Modern Lakehouse Architecture: Key Solution Components for Scalable Analytics ❅
Information has become one of the most important resources a company can have. This includes information on their customer, processes, products, competitors and anything related to the fields in which they operate. As the years progressed, the rate at which data was generated accelerated, giving rise to the term ‘big data’.
In my earlier post, I covered the Data life cycle stages: Ingestion, storage, processing, analysing the data & visualisation.
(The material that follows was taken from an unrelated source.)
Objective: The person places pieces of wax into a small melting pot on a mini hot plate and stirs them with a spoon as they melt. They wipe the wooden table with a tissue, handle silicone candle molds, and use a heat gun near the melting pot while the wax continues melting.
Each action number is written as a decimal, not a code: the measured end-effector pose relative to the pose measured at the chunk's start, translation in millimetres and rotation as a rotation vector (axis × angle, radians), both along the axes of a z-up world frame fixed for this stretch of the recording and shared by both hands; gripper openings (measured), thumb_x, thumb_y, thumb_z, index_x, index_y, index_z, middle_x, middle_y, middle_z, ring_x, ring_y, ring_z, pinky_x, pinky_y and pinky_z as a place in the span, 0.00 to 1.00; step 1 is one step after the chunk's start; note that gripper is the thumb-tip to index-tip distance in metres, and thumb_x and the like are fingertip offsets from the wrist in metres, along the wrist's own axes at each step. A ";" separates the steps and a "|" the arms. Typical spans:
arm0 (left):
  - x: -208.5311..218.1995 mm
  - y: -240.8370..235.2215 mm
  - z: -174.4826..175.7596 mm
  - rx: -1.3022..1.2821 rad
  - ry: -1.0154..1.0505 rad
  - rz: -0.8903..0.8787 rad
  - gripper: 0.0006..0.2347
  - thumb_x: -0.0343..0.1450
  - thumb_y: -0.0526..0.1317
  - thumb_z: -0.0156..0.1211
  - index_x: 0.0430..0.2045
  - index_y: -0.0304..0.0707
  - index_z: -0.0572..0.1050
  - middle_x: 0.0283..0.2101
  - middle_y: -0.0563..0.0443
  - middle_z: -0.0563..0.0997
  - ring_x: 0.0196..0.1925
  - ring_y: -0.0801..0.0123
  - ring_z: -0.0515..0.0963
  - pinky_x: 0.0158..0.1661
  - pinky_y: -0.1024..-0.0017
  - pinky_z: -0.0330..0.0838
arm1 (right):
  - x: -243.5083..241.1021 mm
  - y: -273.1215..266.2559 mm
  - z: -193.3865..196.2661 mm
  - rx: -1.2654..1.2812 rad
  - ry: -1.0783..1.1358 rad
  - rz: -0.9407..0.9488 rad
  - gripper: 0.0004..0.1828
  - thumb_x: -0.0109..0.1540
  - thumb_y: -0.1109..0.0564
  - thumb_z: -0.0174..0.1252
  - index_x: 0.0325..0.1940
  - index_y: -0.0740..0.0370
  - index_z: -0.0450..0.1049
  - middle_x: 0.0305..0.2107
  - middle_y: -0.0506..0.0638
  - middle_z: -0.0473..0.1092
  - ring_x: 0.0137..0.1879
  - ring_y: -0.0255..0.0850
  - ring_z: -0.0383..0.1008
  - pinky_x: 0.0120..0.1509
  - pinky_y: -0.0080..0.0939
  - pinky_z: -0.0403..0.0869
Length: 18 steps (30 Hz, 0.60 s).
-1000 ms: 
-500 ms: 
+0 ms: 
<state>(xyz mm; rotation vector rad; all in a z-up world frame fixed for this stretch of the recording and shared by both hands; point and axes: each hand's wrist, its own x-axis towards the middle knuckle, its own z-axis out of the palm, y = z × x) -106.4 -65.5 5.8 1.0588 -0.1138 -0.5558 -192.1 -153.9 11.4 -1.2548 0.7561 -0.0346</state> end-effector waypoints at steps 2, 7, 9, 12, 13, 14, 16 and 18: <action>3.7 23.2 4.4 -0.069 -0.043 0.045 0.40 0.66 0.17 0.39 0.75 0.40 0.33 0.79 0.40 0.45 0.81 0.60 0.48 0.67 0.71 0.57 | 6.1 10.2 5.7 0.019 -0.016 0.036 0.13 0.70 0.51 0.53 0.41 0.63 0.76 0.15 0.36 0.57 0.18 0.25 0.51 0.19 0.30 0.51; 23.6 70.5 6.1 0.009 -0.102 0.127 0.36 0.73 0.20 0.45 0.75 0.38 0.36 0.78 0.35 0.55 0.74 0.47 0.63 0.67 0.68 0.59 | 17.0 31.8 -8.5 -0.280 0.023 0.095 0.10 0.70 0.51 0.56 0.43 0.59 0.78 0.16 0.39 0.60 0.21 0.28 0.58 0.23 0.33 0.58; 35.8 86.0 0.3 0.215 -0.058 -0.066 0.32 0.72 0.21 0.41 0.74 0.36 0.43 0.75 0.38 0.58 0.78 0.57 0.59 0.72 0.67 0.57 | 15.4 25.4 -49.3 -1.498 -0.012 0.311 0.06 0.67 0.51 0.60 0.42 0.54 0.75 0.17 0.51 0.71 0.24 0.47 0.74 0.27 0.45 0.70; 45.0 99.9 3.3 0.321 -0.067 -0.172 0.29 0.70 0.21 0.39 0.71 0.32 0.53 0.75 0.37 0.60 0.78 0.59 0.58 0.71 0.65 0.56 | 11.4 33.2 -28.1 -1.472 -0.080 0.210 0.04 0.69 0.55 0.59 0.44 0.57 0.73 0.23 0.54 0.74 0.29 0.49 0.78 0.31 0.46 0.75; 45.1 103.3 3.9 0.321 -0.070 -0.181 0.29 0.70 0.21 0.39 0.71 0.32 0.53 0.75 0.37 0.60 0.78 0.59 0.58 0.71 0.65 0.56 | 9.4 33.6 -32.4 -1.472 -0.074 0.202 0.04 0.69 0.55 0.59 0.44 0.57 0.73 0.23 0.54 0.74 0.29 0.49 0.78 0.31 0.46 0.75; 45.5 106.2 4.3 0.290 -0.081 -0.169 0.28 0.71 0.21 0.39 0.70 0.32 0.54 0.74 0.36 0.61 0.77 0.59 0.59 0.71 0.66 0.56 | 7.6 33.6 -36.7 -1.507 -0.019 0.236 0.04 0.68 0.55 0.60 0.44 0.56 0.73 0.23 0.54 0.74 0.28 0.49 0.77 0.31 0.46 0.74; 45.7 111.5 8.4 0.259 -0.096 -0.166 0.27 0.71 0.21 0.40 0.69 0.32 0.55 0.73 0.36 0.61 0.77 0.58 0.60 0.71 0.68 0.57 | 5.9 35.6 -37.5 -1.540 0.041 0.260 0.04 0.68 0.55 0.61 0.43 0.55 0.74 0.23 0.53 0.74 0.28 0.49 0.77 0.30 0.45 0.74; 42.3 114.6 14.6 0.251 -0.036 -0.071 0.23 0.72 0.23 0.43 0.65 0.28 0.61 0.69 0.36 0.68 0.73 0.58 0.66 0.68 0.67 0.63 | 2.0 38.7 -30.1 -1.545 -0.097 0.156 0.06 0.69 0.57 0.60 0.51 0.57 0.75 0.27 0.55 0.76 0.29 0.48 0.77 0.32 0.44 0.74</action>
The COAA model, which stands for Collect, Organise, Analyze, and Act, offers a straightforward and intuitive way to visualise the data landscape and comprehend the progression of data from collection to insight. This framework serves as a fundamental approach to data management and analytics and remains widely utilised today. This can be represented as a 4-layer model to capture all the necessary functionalities. Concluding it here with a generic architecture for the Data Management Platform:
Eventually, there are multiple solutions for various industries, such as Healthcare, life sciences, Transportation, Industrial, Banking, and financial industries. The strength of all these platforms was the ability to handle the ingestion process of various data from numerous sources. There are ETL and ELT, which I have covered here. The blog covers all the aspects of Traditional and modern approaches to designing an EDW to Lakehouse architecture.
Who should read this?
This blog is intended for professionals involved in the creation of a Lakehouse, including Cloud Solution Leaders, Senior Solution Consultants, Data Architects, and AI/ML/Data Engineers. The blog provides
Prescriptive solution for each of the Lakehouse component breakups and rationale for the components section
Architectural considerations to support enterprise-class workloads
Components around the Lakehouse platform
Lakehouse Solution components
Here is a simple view of Lakehouse architecture, classified into the storage and compute layers. The Workloads layer varies from Business Intelligence, Interactive Analysis, Machine Learning, and AI models. For example, in manufacturing, data collected along the value chain can be used to optimise product lifecycles, taking all stages from product development until retirement into account. To keep up with the advances in the field and to benefit from them, enterprises need to
collect related data
store and organise the resulting huge amount of data in a structured manner
exploit the data by applying a data-driven analysis technique
Lakehouse claim to combine the desirable characteristics of data warehouses and data lakes, allowing them to serve all kinds of analytical results from a single platform.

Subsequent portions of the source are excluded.